In July 1996 the Vučković brothers were tried again and Duško Vučković was sentenced to seven years in prison. After an appeal, two years later the Supreme Court of Serbia sentenced Duško Vučković to ten years in prison for a war crime against civilian population and a rape and Vojin Vučković to four months in prison for illegal possession of firearms, ammunition and explosives.
While on trial Duško Vučković admitted that he had been a member of the Serb Radical Party (SRS). He said that he joined the SRS because no one else would have taken him because of his mental health problems. He had made plans to go to the frontline with SRS colleagues Zoran Dražilović, Ljubiša Petković and Zoran Rankić and received military training under supervision of Rankic and his brother. He had been arrested on 15 April 1992 after an incident in Zvornik but was released a few days later thanks to the efforts of the president of the SRS in Loznica and a lawyer hired by the party.
In November 2005 Branko Grujić and Branko Popović, and four of the "Yellow Wasps", Dragan Slavković, Ivan Korać, Siniša Filipović and Dragutin Dragićević were accused of murdering at least 22 and forcefully deporting 1,822 Bosniak civilians from the Zvornik municipality were charged by the War Crimes Chamber of the Belgrade District Court with murder, torture and forcible movement of Zvornik Bosniaks in the period between May and June 1992. The so-called "Zvornik Group" were specifically accused of having expelled more than 1,200 Bosniaks from the villages of Kozluk and Skočić on June 26, 1992. Grujić, Popović and the four Yellow Wasps pleaded not guilty.
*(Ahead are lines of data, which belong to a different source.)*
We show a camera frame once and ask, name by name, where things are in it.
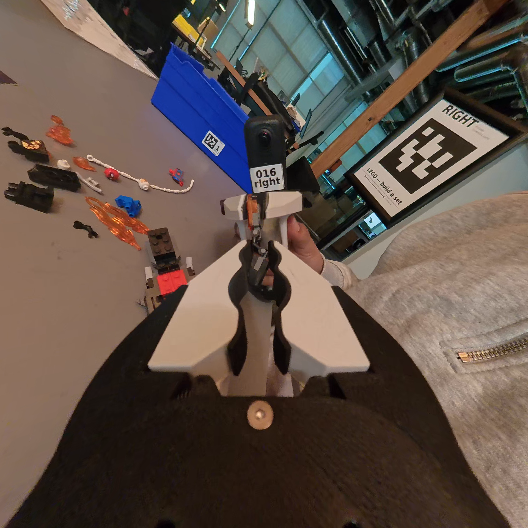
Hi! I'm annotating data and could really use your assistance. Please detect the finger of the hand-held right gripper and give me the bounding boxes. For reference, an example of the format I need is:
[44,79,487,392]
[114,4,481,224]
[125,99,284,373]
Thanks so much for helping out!
[264,191,308,219]
[222,194,251,220]

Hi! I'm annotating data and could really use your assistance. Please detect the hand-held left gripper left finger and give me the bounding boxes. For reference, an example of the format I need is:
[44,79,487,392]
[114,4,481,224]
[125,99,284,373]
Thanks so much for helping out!
[148,241,251,397]

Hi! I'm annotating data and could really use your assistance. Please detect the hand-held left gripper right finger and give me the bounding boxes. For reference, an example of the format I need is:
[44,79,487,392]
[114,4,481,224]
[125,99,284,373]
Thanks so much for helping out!
[267,240,370,397]

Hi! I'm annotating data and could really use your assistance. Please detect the framed marker sign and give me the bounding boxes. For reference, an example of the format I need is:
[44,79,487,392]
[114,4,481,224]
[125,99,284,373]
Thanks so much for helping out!
[343,87,526,230]

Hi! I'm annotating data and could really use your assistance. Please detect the white lego chain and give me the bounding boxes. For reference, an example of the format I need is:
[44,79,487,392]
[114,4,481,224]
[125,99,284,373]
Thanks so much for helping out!
[87,155,194,194]

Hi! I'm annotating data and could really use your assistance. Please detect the long black lego brick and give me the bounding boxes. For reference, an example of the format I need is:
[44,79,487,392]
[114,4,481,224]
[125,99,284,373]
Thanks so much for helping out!
[28,164,81,192]

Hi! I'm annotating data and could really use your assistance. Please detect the yellow box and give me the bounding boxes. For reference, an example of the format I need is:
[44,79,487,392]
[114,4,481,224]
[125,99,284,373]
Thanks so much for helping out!
[172,14,199,42]

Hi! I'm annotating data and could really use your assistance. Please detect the white paper sheet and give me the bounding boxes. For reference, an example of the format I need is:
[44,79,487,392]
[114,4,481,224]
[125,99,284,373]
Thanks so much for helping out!
[40,0,159,80]

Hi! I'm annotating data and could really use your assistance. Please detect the wooden desk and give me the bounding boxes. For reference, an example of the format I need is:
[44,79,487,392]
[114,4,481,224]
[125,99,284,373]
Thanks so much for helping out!
[214,51,275,118]

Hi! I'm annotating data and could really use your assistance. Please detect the wooden beam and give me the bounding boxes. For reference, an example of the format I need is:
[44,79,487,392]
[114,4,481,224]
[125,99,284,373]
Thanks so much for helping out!
[309,0,510,179]

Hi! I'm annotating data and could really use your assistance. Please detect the blue plastic bin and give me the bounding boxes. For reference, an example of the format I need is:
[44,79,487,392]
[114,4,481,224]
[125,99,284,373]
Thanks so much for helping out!
[150,41,253,194]

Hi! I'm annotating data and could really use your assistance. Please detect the person's right hand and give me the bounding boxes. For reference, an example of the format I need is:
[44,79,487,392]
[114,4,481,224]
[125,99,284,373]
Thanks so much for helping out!
[287,216,325,275]

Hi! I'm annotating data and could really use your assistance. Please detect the black printed minifigure torso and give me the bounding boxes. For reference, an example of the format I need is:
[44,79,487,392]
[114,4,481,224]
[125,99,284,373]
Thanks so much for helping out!
[8,139,50,163]

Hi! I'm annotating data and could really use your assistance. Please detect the black red lego build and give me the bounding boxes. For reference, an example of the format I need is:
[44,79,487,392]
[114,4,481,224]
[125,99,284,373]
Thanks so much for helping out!
[142,227,195,312]

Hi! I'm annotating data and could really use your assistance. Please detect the metal ventilation ducts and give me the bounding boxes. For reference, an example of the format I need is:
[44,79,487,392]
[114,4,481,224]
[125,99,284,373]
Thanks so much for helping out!
[315,0,528,124]

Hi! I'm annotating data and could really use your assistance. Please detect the person's right forearm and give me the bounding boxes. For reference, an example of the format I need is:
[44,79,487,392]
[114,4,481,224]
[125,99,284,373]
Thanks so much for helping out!
[321,257,360,290]

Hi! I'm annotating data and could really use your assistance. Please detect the small grey orange lego piece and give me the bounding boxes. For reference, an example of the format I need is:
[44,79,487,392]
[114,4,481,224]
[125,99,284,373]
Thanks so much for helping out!
[245,194,270,289]
Duško Vučković, who would otherwise have been charged with the same crimes had died suddenly the week before in a detention cell in Belgrade District Prison. The trial was the first war crime trial transferred to the Serbian War Crimes Chamber by the International Criminal Tribunal for the former Yugoslavia.
At the trial in 2008 former Yellow Wasp member Miroslav Nikolić testified that the unit under Vojin Vučković's command had been responsible for the village of Kozluk. After a period away from the unit Nikolić returned to find Kozluk deserted. Grujić and Popović were also accused of knowing about but doing nothing to prevent Yellow Wasp members killing at least 19 Bosniaks from Divič inside the Dom Kultura in Čelopek and at least three others in the Ekonomija and Ciglana districts.